Y así siempre. Bárbara se quejaba con Claudia:

—No hay manera con estos diablillos. En tu casa siempre hay paz. Tu José es tan tranquilo, te envidio, Claudia. Bueno, claro, con Simón siendo tan calmado, José sale a él. Mi marido era un terremoto, pendenciero, y por eso se fue antes de tiempo… todo por su carácter. Si no hubiera bebido, no se habría ahogado… Miguel es idéntico a él. Pablo es algo más callado, pero tampoco se deja. Ay, esta es mi cruz, mi destino.

—Sí, Bárbara, tus chicos son un torbellino. En la reunión de padres, la profesora puso a Miguel como ejemplo de lo que no hay que hacer. Tú nunca vas.

José y Miguel van a la misma clase, son amigos, van y vienen juntos del colegio. José saca notas decentes; Miguel, apenas pasa.

—No voy a esas reuniones. Me da vergüenza oír quejas de mis granujas, sobre todo de Miguel. Y con el trabajo… No te imaginas, Claudia, si veo a sus profesores por la calle, me escondo. Sé que empezarán a quejarse, y me pongo colorada y sudo solo de pensarlo. Te envidio, Claudia, te lo digo de corazón. Tu José es un chico normal, y los míos… —Bárbara agitó la mano y se fue a su casa.

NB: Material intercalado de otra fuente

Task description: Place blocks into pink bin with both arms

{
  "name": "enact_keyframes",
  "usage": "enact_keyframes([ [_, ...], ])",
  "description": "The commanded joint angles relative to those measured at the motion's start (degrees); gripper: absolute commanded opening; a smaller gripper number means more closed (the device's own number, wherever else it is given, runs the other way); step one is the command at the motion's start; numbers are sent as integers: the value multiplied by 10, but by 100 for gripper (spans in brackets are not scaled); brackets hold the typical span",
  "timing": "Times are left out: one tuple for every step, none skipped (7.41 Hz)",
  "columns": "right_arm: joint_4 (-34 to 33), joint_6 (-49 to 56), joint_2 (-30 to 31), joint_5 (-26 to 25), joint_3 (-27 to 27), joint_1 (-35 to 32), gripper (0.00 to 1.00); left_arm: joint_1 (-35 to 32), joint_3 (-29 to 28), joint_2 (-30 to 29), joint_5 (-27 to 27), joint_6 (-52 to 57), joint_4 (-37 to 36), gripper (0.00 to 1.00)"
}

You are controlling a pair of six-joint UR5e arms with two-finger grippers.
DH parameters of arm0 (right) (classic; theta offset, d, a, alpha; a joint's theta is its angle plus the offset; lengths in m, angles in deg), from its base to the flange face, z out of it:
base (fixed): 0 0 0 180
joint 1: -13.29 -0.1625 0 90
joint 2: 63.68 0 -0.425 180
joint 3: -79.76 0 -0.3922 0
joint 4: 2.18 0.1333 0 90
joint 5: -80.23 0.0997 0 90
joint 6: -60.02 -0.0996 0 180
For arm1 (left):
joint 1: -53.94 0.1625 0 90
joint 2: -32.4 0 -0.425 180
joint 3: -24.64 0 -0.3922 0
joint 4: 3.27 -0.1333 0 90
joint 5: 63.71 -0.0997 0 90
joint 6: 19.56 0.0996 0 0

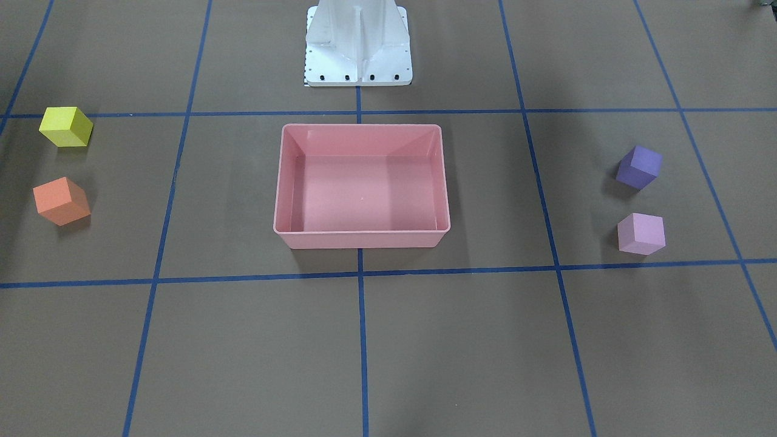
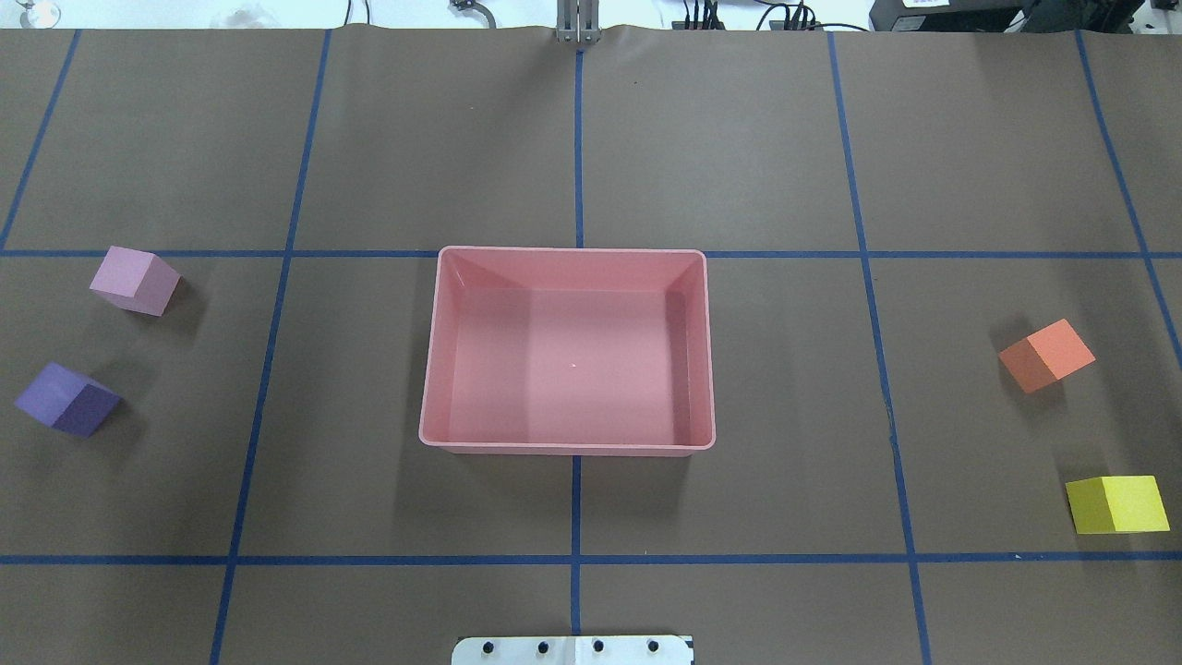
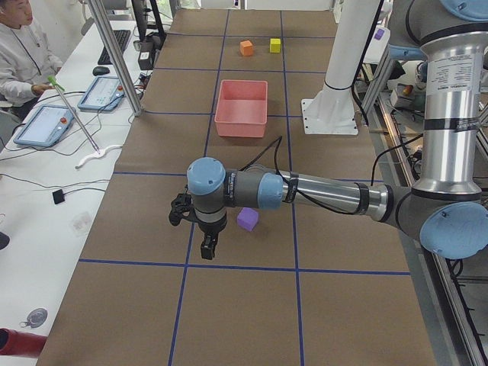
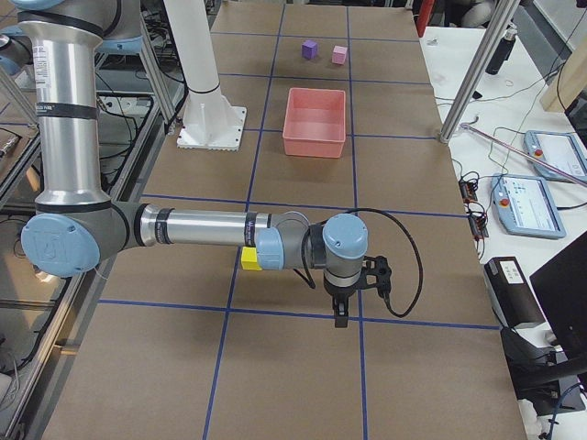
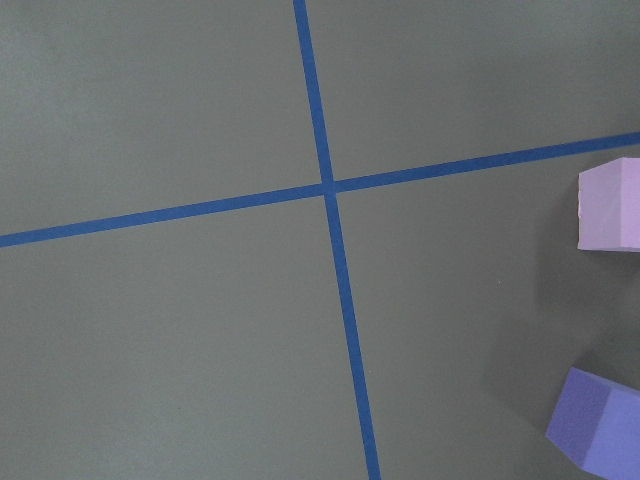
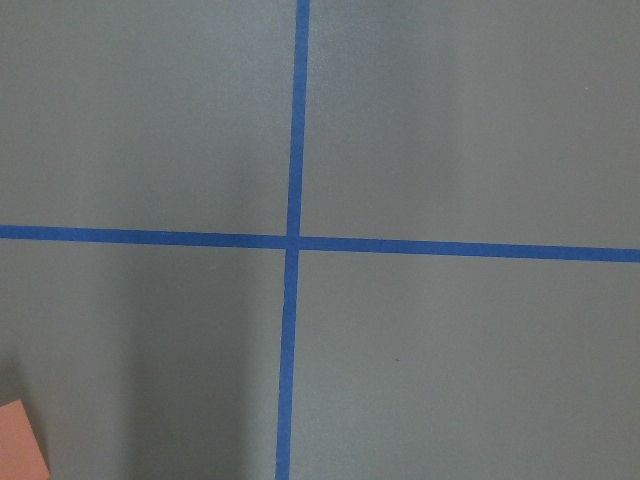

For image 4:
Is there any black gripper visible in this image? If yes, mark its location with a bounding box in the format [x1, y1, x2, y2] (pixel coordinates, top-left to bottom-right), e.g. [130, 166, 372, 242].
[323, 275, 360, 328]

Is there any pink foam block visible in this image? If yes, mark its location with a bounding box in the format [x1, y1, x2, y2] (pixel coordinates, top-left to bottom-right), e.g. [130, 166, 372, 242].
[331, 45, 348, 65]

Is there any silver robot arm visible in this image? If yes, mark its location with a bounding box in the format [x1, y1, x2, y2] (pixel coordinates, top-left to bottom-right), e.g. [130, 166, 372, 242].
[17, 1, 370, 327]

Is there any pink plastic bin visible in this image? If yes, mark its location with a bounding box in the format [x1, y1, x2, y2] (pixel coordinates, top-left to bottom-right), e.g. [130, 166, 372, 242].
[282, 88, 346, 159]

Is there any yellow foam block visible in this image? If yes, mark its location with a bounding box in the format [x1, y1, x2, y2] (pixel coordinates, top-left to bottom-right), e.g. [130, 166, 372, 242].
[240, 247, 262, 271]

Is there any small circuit board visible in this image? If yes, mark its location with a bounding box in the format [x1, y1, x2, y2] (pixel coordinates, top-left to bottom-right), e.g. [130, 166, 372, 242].
[459, 178, 489, 241]

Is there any black box with label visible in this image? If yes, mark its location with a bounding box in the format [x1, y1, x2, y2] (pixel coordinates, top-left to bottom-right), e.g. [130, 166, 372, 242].
[483, 257, 546, 330]

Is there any near blue teach pendant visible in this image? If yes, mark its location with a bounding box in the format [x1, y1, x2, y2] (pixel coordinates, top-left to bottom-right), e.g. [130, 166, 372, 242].
[491, 173, 567, 239]

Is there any blue teach pendant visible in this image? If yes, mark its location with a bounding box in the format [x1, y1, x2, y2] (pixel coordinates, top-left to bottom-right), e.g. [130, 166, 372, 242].
[524, 130, 586, 182]
[491, 173, 567, 239]

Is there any metal grabber stick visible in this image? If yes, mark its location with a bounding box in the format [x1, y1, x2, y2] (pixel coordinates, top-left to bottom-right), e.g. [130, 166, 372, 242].
[460, 123, 586, 187]

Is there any black monitor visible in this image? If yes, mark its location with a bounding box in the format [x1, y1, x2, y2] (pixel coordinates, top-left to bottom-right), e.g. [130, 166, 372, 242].
[529, 232, 587, 354]

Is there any purple foam block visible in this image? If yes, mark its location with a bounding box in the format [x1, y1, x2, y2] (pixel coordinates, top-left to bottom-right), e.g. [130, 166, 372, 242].
[301, 39, 318, 60]

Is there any far blue teach pendant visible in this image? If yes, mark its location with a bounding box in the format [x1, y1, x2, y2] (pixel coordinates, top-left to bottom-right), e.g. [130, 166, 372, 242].
[524, 130, 586, 182]

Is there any black water bottle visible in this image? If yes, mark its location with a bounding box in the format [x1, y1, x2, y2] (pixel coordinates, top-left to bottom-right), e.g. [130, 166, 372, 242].
[485, 27, 517, 75]

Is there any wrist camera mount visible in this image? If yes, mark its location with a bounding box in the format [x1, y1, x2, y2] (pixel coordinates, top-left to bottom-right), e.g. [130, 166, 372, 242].
[358, 256, 392, 300]

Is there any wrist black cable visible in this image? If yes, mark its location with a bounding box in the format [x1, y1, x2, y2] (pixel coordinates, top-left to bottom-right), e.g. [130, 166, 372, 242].
[338, 208, 424, 318]

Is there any white camera mast pillar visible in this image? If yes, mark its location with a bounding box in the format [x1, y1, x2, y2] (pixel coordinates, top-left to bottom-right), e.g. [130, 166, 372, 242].
[164, 0, 247, 151]

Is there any aluminium frame post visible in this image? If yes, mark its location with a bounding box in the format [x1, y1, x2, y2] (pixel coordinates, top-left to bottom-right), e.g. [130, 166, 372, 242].
[438, 0, 520, 144]

Los chicos crecieron. Miguel siguió igual de revoltoso. Dejó el instituto después de tercero; Pablo siguió estudiando.

—Aprenderé a conducir, haré la mili y luego me casaré —esos eran los planes de Miguel.

Con José ya hablaban de igual a igual. Era el mismo de siempre: callado, tímido, de carácter suave. Le gustaba pasear solo por el bosque en verano, recoger setas. Por las noches, se sentaba en las escaleras del porche a tomar té y leer.

Estudió para ser electricista en el pueblo de al lado y nunca quiso irse. Sus padres no lo habrían permitido. Hijo único.

—Aquí están tus raíces, hijo. Aquí vivirás —decía Simón, y José nunca lo discutió.

Cuando estudiaba, viajaba en autobús al pueblo vecino. Solo media hora, pero la ciudad le agobiaba, demasiada gente. No salía con chicas, aunque algunas lo miraban. Las más atrevidas le invitaban al cine, las que no sabían lo tímido que era. Él siempre decía que no, que tenía que coger el autobús. No pasaba muy seguido, había que apurarse.

—José, no te mezcles con esas chicas de ciudad —le advertía su madre—. Son todas listas y te pillarán antes de que te des cuenta.

—Déjame, mamá, por favor —respondía él, incómodo.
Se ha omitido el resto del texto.